- Dołączył: 2012-07-10
- Miasto:
- Liczba postów: 1512
29 grudnia 2012, 15:16
czy wy tez tak macie że o byle jakie g*** przepraszam za wyrażenie, powstaje nie wiadomo jaka awantura i kłotnia ?
nie potrafię zrozumiec swojego faceta (?) mam pustke w głowie ....
no bo ilez można .. przy każdej sprzeczce słysze że mam "to w dupie" i że "mi nie zalezy"
czego on ode mnie chce właściwie ?
może za długo już jestesmy razem ... znudziło mu się i szuka tylko pretekstu ... ?
już sama nie wiem co o tym myslicie ? jak wy rozwiązujecie takie problemy ?

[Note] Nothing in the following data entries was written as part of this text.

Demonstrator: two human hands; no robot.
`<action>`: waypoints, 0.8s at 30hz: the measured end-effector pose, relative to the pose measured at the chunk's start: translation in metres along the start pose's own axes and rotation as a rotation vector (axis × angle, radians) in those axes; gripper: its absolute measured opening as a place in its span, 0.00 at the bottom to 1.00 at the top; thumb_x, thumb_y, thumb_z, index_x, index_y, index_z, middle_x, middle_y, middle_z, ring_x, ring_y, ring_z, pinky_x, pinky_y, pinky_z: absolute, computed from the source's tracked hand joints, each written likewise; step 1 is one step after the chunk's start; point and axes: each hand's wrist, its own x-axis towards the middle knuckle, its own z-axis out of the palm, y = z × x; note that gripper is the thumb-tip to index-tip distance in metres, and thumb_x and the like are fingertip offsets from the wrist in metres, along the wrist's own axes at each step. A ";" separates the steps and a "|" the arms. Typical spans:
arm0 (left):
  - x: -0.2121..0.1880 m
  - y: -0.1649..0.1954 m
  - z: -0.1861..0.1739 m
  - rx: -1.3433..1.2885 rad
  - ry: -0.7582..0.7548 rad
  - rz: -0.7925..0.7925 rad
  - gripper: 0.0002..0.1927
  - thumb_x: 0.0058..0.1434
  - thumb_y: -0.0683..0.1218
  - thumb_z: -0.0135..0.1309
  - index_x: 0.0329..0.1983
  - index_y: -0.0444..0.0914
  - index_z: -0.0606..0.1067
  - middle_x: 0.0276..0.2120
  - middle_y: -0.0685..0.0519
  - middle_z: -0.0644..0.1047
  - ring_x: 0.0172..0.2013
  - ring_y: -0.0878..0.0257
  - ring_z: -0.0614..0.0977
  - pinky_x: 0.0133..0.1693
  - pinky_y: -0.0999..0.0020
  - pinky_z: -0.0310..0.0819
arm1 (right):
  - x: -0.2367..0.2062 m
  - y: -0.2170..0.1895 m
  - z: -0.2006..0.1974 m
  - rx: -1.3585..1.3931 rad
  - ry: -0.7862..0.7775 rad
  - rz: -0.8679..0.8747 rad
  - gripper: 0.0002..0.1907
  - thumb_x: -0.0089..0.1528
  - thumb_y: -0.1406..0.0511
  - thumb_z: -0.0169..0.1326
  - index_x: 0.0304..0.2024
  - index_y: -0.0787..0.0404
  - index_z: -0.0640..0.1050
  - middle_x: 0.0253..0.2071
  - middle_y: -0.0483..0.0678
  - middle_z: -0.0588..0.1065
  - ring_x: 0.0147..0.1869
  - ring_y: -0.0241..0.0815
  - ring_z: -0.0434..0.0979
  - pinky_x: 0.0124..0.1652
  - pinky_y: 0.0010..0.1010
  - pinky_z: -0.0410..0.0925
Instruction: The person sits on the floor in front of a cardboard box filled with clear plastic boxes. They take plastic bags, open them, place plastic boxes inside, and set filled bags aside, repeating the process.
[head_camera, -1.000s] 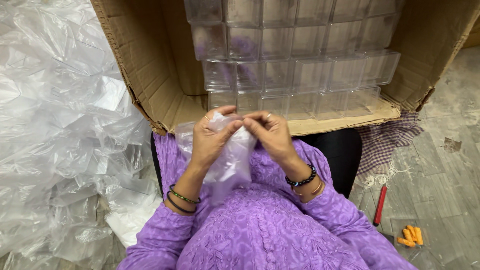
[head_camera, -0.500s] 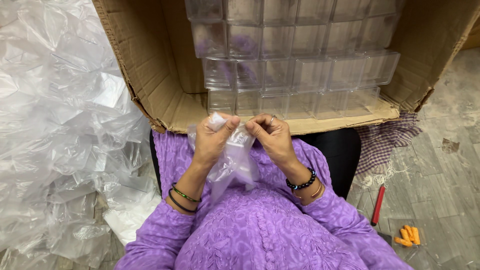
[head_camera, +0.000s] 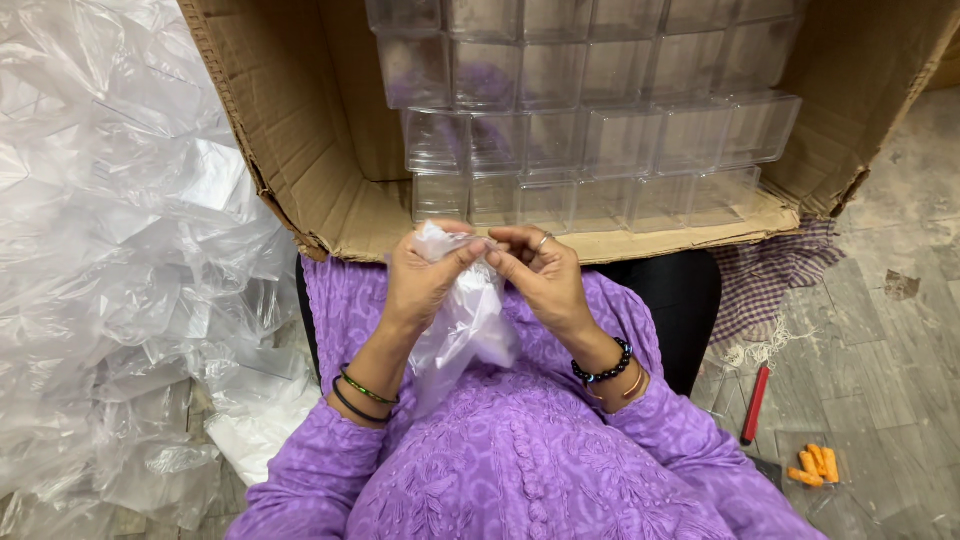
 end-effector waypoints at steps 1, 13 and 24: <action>0.000 -0.002 0.001 0.067 0.020 0.002 0.10 0.61 0.41 0.65 0.44 0.34 0.79 0.37 0.53 0.83 0.38 0.69 0.82 0.41 0.75 0.78 | -0.001 0.000 0.000 -0.015 -0.006 -0.024 0.12 0.66 0.71 0.60 0.52 0.67 0.80 0.41 0.43 0.79 0.44 0.29 0.76 0.43 0.20 0.70; -0.004 -0.009 0.003 0.228 0.010 -0.009 0.09 0.63 0.47 0.63 0.39 0.36 0.82 0.27 0.62 0.78 0.27 0.77 0.72 0.28 0.81 0.64 | 0.003 0.001 -0.004 0.185 0.006 -0.011 0.04 0.67 0.67 0.60 0.40 0.63 0.80 0.36 0.40 0.77 0.39 0.28 0.73 0.41 0.20 0.68; -0.007 -0.025 0.004 0.502 -0.017 0.164 0.19 0.72 0.51 0.58 0.29 0.36 0.72 0.25 0.63 0.69 0.28 0.75 0.67 0.29 0.78 0.61 | -0.002 0.001 -0.001 0.135 -0.036 -0.160 0.05 0.69 0.67 0.59 0.39 0.62 0.78 0.39 0.38 0.72 0.41 0.26 0.68 0.43 0.19 0.64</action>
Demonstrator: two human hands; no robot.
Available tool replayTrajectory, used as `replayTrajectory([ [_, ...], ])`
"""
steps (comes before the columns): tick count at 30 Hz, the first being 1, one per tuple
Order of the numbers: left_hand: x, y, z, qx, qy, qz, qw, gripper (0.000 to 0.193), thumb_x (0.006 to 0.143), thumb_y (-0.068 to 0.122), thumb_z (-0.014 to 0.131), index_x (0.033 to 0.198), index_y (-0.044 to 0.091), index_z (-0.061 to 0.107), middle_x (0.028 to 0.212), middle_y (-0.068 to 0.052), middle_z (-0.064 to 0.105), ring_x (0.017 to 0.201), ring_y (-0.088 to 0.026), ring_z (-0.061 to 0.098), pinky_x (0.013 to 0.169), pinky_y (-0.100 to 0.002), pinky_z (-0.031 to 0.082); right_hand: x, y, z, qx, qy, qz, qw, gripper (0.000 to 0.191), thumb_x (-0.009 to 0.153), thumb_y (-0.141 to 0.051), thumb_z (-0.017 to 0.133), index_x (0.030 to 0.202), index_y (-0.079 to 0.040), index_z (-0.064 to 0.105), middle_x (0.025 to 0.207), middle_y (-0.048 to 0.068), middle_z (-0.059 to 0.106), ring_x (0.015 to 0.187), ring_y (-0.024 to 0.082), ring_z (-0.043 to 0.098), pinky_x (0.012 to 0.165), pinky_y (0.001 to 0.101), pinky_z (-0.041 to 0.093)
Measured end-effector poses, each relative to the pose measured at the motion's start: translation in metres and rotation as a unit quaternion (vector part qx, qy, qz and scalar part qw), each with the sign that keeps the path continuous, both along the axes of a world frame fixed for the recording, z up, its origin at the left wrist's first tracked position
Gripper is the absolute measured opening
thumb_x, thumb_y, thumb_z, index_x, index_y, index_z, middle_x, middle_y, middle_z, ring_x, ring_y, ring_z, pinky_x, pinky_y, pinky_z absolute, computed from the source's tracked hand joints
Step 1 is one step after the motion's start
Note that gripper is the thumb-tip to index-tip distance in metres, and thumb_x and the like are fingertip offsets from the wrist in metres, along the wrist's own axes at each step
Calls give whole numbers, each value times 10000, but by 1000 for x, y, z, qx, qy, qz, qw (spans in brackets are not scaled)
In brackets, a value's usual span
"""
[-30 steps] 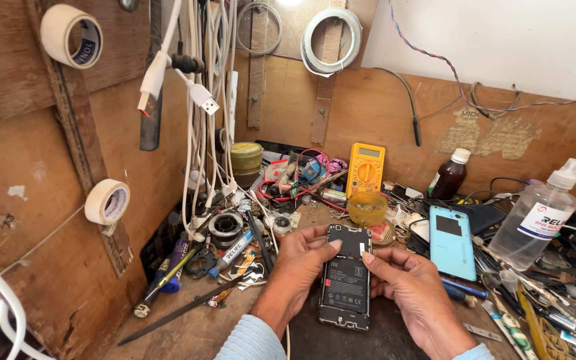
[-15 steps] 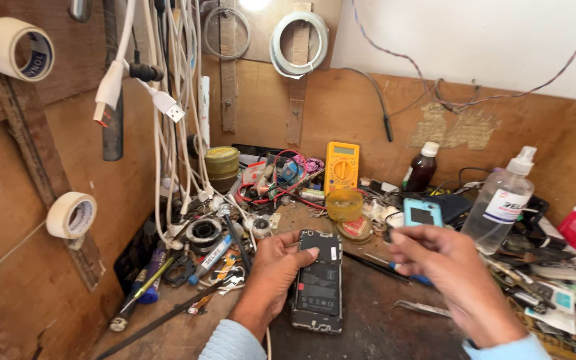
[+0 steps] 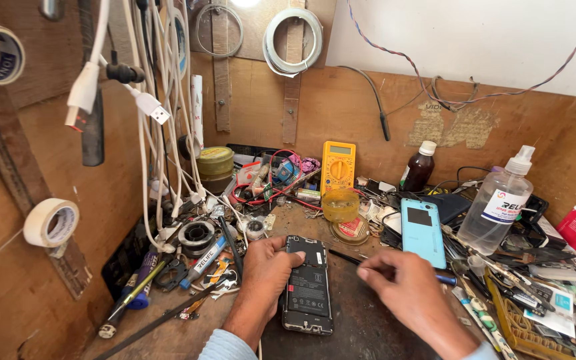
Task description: The person works on a disassembled smartphone on a cluttered workbench. They use tweezers to lift and reposition a small black component, then place a battery into the phone chassis and press it down. The person uses a blue-handled tool to adjust the battery connector area.
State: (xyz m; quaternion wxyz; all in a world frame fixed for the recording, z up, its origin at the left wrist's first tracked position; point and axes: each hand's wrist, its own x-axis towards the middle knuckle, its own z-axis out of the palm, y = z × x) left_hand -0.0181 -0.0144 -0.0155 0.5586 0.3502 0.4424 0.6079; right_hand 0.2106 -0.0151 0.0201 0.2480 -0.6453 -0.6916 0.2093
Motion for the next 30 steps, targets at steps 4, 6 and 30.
replayTrajectory([
  [4,-1,-1,1,-9,-24,3,1000,222,796,-84,635,999,-103,722,792,-135,760,596,-179,701,551,-312,577,-7,20,-10,63,56,35,996,181,812,-219,770,936,-98,824,802,48,834,708,150,769,689,316,578],
  [6,-1,-1,3,-22,-29,-4,999,224,796,-77,632,995,-102,730,785,-132,758,590,-177,697,545,-317,580,1,28,-11,96,63,-1,993,189,816,-228,769,933,-94,831,787,66,826,694,155,764,693,322,578],
  [30,0,-6,13,-53,-7,-45,998,274,806,-78,644,1059,-150,716,765,-152,750,551,-177,685,497,-326,563,16,64,1,107,-83,23,991,178,781,-261,818,842,-94,814,767,75,784,842,256,620,773,417,511],
])
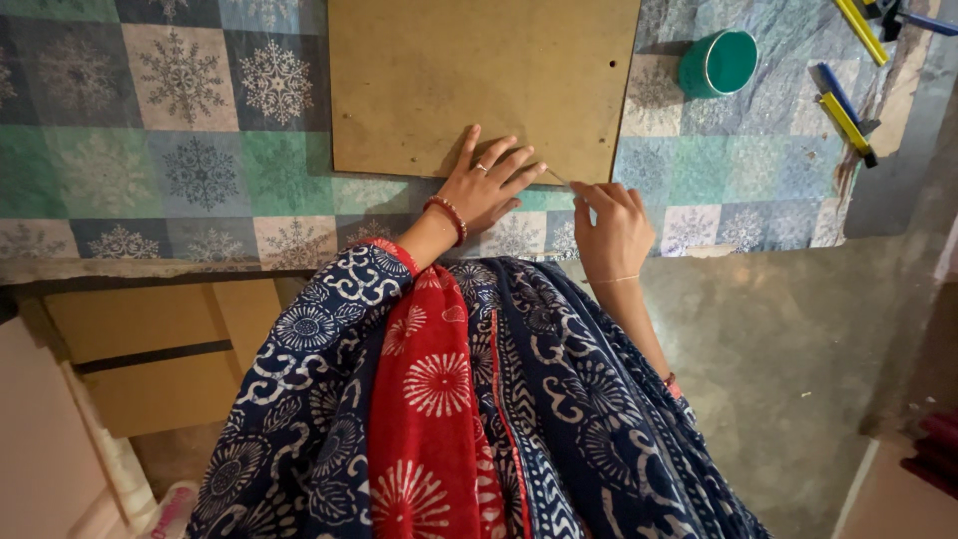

nie wiem jak powinna sie zachować
29 grudnia 2012, 17:46
My często się kłócimy ale widzę że wcale nie ma tego w dupie więc póki co co chwilę się godzimy i jest miło ;D
Nie wytrzymałabym chyba na twoim miejscu w takim związku ;/
- Dołączył: 2012-10-17
- Miasto: Wagadugu
- Liczba postów: 391
29 grudnia 2012, 18:01
Nie znam całej historii, więc raczej nic sensownego Ci nie poradzę :) Pocieszę Cię tylko, że moim zdaniem pary które się nie kłócą są dziwne. Ja z moim facetem ciągle się o coś kłócę - o politykę i poglądy potrafimy się czasem tak ściąć, że przez dwa dni się do siebie nie odzywamy. Spieramy się, obrażamy na siebie a później się godzimy - i uważam, że jest to wyraz zdrowych relacji (przecież nie będziemy sobie przytakiwać na wszystko i spijać sobie z dziubków przez całe życie). Niestety, ale nad związkiem trzeba pracować przez cały czas. Moim zdaniem jeżeli między dwojgiem ludzi jest zbyt łatwo, prosto i przyjemnie - to im na sobie nie zależy. Bo jeżeli Ci na kimś zależy to na wszystko reagujesz emocjami (tak jak Wy w tym momencie - on odcina się mówiąc, że mu nie zależy, a Ty płaczesz i chcesz wszystko rzucić w piździec). Jeżeli byście się nie kochali to on miałby gdzieś co i do kogo piszesz, a Ty byś miała gdzieś, że on się o coś złości :) Tak więc póki nie wkradnie się między Was obojętność - moim zdaniem powinnaś z nim porozmawiać i popracować nad waszymi problemami :)
29 grudnia 2012, 18:04
rubila napisał(a):
Nie znam całej historii, więc raczej nic sensownego Ci nie poradzę :) Pocieszę Cię tylko, że moim zdaniem pary które się nie kłócą są dziwne. Ja z moim facetem ciągle się o coś kłócę - o politykę i poglądy potrafimy się czasem tak ściąć, że przez dwa dni się do siebie nie odzywamy. Spieramy się, obrażamy na siebie a później się godzimy - i uważam, że jest to wyraz zdrowych relacji (przecież nie będziemy sobie przytakiwać na wszystko i spijać sobie z dziubków przez całe życie). Niestety, ale nad związkiem trzeba pracować przez cały czas. Moim zdaniem jeżeli między dwojgiem ludzi jest zbyt łatwo, prosto i przyjemnie - to im na sobie nie zależy. Bo jeżeli Ci na kimś zależy to na wszystko reagujesz emocjami (tak jak Wy w tym momencie - on odcina się mówiąc, że mu nie zależy, a Ty płaczesz i chcesz wszystko rzucić w piździec). Jeżeli byście się nie kochali to on miałby gdzieś co i do kogo piszesz, a Ty byś miała gdzieś, że on się o coś złości :) Tak więc póki nie wkradnie się między Was obojętność - moim zdaniem powinnaś z nim porozmawiać i popracować nad waszymi problemami :)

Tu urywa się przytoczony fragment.